Thursday, 15 June 2017

Zen Paradox

The way is basically perfect and all-pervading. How could it be contingent upon practice and realization? The dharma-vehicle is free and untrammeled. What need is there for concentrated effort? Indeed, the whole body is far beyond the world's dust. Who could believe in a means to brush it clean? It is never apart from one, right where one is. What is the use of going off here and there to practice?

And yet, if there is the slightest discrepancy, the way is as distant as heaven from earth. If the least like or dislike arises, the mind is lost in confusion. Suppose one gains pride of understanding and inflates one's own enlightenment, glimpsing the wisdom that runs through all things, attaining the way and clarifying the mind, raising an aspiration to escalade the very sky. One is making the initial, partial excursions about the frontiers but is still somewhat deficient in the vital way of total emancipation.
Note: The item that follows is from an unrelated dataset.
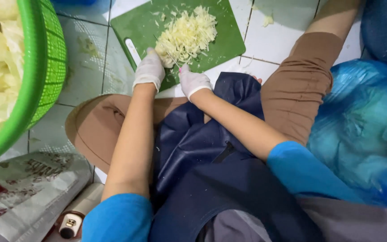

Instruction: Shredding cabbage into fine pieces using a knife on a cutting board while sitting on the floor.

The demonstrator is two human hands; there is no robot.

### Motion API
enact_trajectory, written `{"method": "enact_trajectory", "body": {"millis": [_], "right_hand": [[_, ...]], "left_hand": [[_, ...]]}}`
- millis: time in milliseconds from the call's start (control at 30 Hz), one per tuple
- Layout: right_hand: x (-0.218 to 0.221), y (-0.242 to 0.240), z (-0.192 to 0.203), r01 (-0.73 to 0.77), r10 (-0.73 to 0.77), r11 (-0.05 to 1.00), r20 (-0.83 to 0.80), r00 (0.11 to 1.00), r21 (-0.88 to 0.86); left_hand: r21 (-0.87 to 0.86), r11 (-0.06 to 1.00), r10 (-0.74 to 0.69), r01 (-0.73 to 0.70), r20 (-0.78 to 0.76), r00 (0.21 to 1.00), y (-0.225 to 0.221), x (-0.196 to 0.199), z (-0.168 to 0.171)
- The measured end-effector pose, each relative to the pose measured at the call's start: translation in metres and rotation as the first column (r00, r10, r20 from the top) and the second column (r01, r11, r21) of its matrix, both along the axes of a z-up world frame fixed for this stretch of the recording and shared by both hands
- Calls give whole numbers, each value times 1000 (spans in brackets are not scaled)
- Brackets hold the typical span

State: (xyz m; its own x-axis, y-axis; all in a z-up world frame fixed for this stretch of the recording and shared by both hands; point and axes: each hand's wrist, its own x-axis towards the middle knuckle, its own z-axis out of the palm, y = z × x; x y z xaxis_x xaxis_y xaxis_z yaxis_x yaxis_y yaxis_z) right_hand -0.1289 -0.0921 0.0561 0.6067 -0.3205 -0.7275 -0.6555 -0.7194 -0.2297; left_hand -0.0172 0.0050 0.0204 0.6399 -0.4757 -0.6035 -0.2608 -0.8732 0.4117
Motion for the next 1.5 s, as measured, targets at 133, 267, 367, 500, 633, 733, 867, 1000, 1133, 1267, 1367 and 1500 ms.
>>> {"method": "enact_trajectory", "body": {"millis": [133,267,367,500,633,733,867,1000,1133,1267,1367,1500], "right_hand": [[13,-1,3,-17,17,1000,9,1000,-14],[11,-3,-8,-6,6,1000,-31,1000,17],[7,-8,-6,14,-13,999,-10,1000,40],[32,-16,-15,-45,45,999,48,998,-3],[19,-6,25,-37,37,999,6,999,-13],[15,-5,-9,-36,35,999,-5,999,-10],[26,-3,13,-92,92,996,-22,996,-13],[29,-6,15,-91,92,995,33,995,-35],[15,4,3,-50,50,999,29,998,-1],[20,4,-19,-70,70,997,19,997,18],[34,-6,-4,-56,56,998,25,998,14],[18,6,19,-43,42,999,26,999,26]], "left_hand": [[-28,999,31,-32,-42,999,4,-4,6],[-31,997,73,-74,-38,997,-11,-4,-7],[29,999,32,-32,4,999,-7,-11,6],[122,992,-38,30,70,997,-3,-3,-16],[153,988,-37,18,123,992,-4,-7,-13],[166,986,-41,14,162,986,-7,-3,-20],[236,970,-98,56,167,981,-1,-4,-12],[220,971,-132,97,153,979,2,-2,-16],[208,975,-101,76,111,989,-1,-3,-16],[189,981,-66,45,111,992,3,1,-25],[154,988,-43,28,96,994,5,-1,-30],[154,987,-56,49,40,998,2,-5,-24]]}}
You should therefore cease from practice based on intellectual understanding, pursuing words and following after speech, and learn the backward step that turns your light inwardly to illuminate your self. Body and mind of themselves will drop away, and your original face will be manifest. If you want to attain suchness, you should practice suchness without delay.

Cast aside all involvements and cease all affairs. Do not think good or bad. Do not administer pros and cons. Cease all the movements of the conscious mind, the gauging of all thought and views. Have no designs on becoming a buddha. Sanzen has nothing whatever to do with sitting or lying down.

~ Eihei Dogen, Fukanzazengi

Either this old man fooled us or we fooled ourselves! How could he say "the way isn't contingent upon practice and realization", and then teach practice-realization?